EXERCISE: Show every line from the data below that includes "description".

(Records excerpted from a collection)
-*-*-

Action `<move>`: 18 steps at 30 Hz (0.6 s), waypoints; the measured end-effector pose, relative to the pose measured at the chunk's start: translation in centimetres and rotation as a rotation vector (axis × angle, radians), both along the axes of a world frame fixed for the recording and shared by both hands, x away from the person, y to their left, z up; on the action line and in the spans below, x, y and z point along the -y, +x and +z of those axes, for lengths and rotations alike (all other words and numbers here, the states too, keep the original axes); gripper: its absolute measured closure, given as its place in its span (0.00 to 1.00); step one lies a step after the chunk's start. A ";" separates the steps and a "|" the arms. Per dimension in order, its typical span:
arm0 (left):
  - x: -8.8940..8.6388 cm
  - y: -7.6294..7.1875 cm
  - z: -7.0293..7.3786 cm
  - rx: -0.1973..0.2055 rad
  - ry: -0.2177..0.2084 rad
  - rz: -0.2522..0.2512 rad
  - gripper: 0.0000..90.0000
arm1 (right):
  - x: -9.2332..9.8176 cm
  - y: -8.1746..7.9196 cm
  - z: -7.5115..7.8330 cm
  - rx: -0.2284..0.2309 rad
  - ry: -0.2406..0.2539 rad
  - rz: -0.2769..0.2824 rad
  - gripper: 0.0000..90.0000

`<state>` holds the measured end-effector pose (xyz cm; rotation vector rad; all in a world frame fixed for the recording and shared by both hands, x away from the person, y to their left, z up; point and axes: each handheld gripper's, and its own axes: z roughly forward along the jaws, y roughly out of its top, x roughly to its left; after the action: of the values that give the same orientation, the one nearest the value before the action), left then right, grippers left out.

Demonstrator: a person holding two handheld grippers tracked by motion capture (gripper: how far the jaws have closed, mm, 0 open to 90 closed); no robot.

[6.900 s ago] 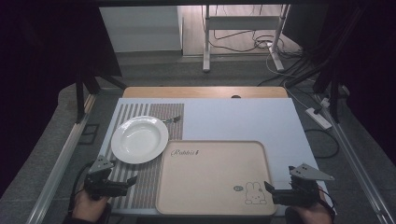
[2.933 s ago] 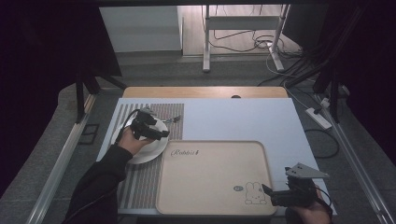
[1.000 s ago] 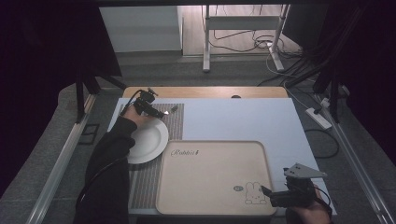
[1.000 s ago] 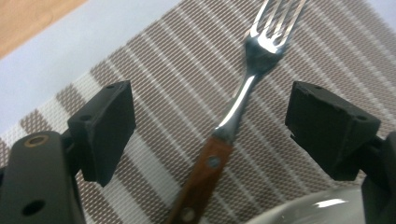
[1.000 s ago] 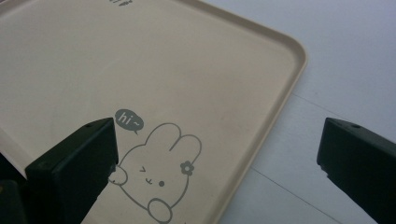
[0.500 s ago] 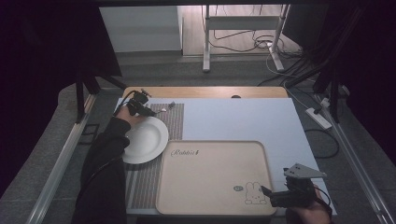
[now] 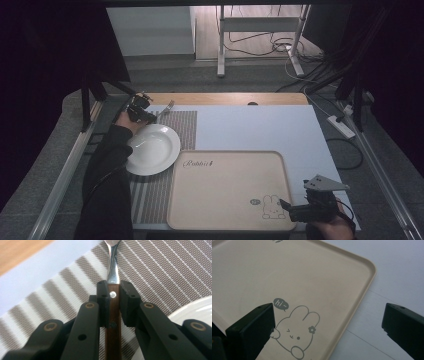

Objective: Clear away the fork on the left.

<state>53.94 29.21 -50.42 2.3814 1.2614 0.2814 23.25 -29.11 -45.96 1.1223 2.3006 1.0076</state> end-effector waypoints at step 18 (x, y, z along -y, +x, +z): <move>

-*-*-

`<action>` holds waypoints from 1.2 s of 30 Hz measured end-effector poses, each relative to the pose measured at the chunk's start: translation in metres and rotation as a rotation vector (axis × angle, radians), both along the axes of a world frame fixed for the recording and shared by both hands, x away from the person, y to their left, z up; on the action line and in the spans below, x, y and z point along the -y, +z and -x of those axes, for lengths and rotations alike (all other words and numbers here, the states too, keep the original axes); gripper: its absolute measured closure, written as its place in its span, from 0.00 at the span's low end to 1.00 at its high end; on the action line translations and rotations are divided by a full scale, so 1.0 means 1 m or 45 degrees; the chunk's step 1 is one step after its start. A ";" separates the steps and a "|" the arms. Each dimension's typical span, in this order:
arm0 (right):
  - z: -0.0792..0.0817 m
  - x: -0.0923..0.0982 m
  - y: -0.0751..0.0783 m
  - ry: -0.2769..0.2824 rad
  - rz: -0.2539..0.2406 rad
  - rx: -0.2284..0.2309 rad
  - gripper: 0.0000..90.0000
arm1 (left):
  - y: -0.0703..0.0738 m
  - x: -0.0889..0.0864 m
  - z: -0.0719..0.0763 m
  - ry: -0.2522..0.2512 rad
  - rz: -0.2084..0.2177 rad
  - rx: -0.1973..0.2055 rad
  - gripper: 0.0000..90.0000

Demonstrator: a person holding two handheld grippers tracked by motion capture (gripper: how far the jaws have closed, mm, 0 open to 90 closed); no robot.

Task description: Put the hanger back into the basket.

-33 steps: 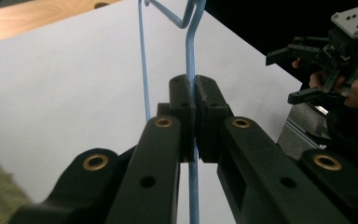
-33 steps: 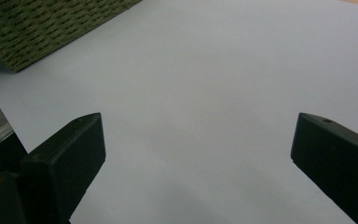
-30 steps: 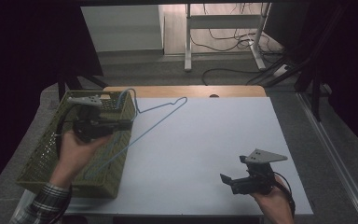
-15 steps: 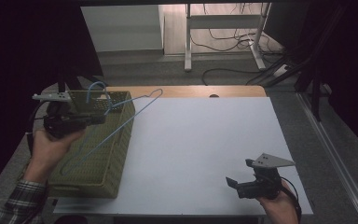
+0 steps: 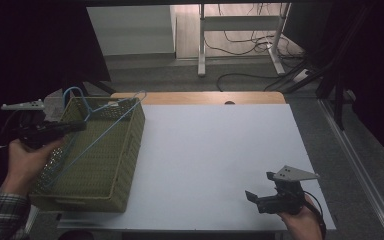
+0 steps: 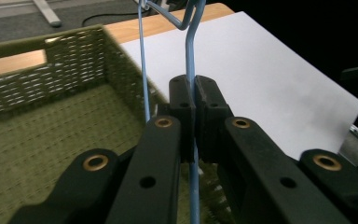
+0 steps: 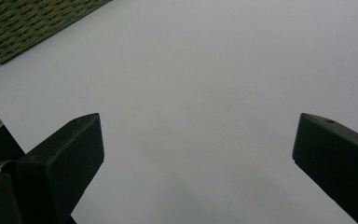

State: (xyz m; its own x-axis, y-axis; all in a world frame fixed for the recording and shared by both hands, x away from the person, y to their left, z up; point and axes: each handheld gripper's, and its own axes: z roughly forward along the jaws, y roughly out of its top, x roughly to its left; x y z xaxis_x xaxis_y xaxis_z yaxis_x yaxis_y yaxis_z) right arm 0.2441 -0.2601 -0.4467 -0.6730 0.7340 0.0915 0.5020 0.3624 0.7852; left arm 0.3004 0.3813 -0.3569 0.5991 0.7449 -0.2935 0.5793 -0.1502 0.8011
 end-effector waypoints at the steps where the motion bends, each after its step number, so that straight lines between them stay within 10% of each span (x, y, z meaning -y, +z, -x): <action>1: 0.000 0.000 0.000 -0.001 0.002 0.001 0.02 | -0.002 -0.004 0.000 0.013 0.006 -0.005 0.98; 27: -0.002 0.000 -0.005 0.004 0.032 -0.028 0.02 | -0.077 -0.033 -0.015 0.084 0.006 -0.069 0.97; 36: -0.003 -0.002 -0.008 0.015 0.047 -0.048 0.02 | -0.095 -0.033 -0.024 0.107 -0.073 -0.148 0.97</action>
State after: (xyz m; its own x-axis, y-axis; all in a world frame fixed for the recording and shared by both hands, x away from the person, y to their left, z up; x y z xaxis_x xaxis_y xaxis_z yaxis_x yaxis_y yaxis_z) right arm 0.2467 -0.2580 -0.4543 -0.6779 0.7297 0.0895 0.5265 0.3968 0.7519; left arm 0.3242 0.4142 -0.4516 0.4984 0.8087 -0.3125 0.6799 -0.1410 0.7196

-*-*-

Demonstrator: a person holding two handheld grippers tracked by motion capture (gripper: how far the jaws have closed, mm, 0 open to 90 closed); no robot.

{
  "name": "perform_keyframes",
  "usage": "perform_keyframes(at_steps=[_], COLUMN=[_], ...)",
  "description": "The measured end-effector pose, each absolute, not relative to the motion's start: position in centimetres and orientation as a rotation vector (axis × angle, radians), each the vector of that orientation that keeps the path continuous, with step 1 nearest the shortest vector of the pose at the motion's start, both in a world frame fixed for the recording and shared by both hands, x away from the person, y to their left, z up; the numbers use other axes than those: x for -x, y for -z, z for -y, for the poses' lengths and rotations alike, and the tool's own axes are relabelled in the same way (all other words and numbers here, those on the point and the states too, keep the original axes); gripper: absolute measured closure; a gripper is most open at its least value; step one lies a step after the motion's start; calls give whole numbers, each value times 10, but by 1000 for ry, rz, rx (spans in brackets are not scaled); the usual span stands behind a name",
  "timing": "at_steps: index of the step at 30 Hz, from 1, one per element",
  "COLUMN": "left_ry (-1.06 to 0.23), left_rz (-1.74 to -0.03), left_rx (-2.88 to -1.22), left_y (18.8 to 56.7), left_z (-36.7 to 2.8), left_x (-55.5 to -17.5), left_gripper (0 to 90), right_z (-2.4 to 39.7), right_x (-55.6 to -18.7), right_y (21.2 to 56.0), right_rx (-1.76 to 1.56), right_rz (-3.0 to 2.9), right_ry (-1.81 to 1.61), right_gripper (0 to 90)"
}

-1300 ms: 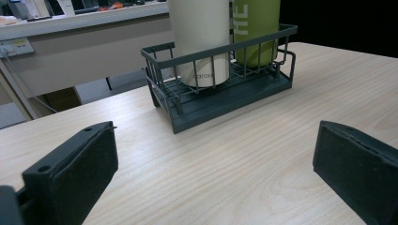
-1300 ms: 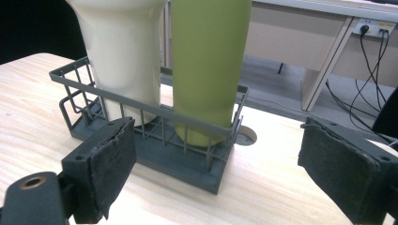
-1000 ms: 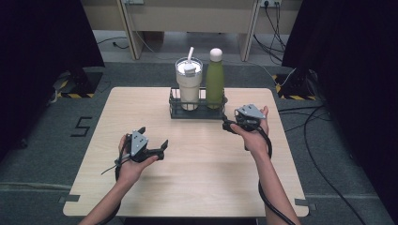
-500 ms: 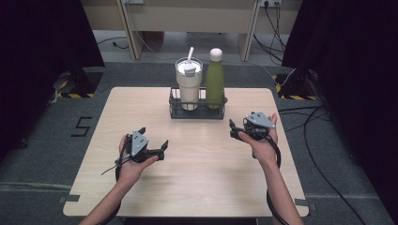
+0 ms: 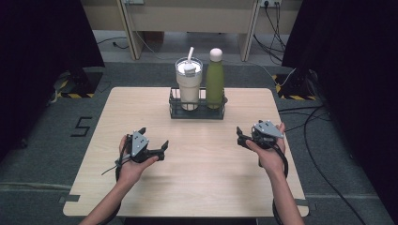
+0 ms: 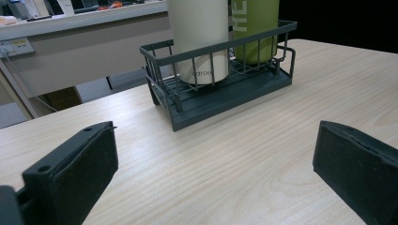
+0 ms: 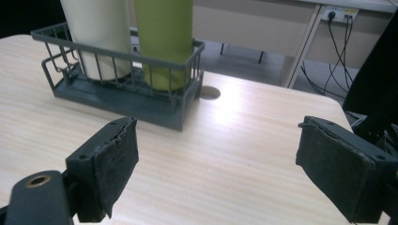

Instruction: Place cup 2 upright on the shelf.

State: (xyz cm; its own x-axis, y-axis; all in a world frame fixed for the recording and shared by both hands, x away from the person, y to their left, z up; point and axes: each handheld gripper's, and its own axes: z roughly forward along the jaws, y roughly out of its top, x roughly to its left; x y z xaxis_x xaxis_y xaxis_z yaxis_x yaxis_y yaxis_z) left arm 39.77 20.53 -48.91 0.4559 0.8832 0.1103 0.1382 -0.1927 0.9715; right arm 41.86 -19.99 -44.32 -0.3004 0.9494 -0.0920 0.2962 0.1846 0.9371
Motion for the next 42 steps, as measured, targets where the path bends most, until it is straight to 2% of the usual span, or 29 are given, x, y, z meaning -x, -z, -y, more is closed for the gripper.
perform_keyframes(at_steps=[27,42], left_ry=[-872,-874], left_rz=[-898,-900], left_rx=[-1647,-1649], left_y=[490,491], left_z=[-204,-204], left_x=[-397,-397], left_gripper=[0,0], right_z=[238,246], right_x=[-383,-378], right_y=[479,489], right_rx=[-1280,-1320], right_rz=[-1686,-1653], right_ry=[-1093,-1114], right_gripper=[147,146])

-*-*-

TASK OUTPUT:
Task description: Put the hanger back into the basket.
  "description": "The measured end-effector pose, each absolute, not relative to the motion's start: position in centimetres and orientation as a rotation vector (axis × angle, radians), each the vector of that orientation that keeps the path continuous, with step 1 nearest the shortest vector of the pose at the motion's start, both in a world frame fixed for the recording and shared by both hands, x away from the person, y to their left, z up; the numbers use other axes than those: x for -x, y for -z, z for -y, for the poses' lengths and rotations alike, and the tool's own axes are relabelled in the same way (all other words and numbers here, those on the point and the states too, keep the original axes); gripper: absolute measured closure; a gripper is most open at its least value; step one lies a step after the motion's start; calls give whole numbers, each value times 10, but by 1000 for ry, rz, rx (spans in brackets are not scaled); the usual span stands behind a name",

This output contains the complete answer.